THE TASK >>
From the listing below, work out how many lines contain "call"; the answer is that number and nothing more.
RAW DATA START
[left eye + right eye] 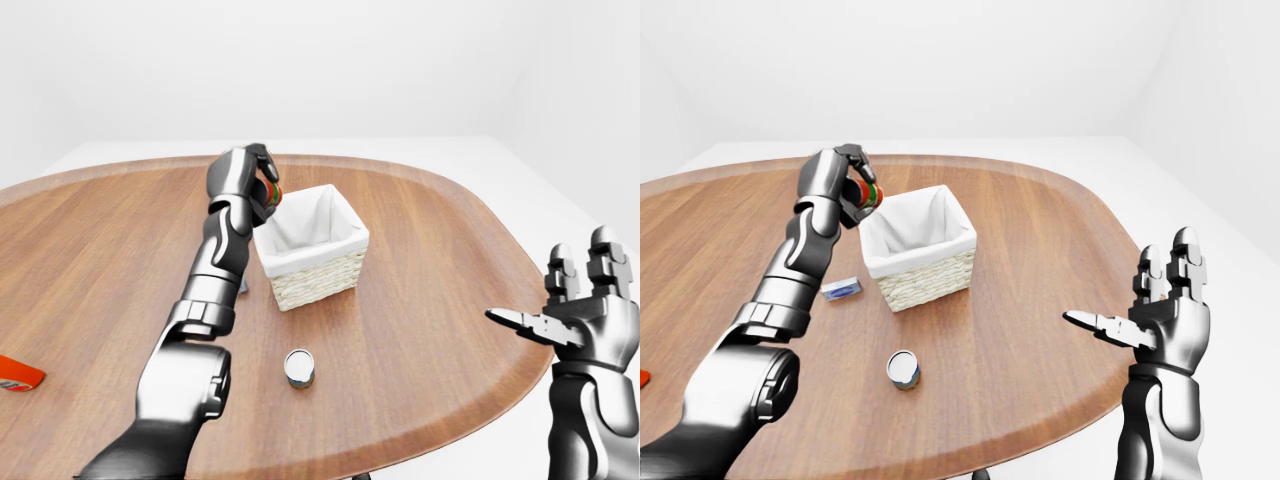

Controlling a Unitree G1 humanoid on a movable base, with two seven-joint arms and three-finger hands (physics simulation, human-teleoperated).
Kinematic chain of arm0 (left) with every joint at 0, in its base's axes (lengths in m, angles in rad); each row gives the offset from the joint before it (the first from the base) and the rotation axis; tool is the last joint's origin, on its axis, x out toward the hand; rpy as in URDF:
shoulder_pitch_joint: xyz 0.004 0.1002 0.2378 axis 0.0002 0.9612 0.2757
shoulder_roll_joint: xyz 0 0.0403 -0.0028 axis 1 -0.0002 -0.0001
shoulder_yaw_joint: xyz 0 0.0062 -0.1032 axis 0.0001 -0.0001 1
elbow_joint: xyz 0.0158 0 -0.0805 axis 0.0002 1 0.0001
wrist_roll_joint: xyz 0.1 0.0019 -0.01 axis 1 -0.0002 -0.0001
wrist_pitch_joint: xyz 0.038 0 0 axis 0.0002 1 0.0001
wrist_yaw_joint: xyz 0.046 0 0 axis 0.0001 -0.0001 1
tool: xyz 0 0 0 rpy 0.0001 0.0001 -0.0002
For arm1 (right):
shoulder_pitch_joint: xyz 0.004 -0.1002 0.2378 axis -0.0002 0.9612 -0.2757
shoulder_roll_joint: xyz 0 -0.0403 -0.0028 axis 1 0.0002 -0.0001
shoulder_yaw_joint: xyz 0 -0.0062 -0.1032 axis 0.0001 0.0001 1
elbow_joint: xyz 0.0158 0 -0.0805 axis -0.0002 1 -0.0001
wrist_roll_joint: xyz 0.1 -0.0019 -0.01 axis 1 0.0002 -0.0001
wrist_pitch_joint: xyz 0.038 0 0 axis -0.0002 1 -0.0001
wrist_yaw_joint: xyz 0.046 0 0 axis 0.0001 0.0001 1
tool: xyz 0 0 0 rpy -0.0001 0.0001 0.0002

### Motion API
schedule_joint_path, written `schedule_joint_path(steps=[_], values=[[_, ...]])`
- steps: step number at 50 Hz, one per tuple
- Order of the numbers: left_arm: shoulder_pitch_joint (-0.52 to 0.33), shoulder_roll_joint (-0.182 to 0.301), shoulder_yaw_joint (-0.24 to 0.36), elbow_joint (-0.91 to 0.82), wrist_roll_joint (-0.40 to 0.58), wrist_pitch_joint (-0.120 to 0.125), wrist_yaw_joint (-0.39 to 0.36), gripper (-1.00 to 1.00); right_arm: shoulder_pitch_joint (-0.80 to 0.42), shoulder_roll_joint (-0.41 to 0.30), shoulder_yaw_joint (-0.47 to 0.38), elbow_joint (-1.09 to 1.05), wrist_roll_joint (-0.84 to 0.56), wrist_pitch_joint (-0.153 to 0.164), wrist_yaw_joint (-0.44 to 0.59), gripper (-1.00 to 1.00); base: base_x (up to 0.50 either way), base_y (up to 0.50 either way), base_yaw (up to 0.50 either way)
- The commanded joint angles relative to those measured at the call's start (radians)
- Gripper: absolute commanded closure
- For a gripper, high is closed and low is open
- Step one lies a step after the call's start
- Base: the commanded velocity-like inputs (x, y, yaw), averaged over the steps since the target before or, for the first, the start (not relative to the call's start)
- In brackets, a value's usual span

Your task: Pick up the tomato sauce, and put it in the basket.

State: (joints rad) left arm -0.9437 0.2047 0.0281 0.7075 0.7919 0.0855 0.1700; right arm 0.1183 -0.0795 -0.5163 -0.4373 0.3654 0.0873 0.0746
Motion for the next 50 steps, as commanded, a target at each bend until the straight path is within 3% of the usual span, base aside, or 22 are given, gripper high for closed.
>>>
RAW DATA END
TASK RESULT >>
3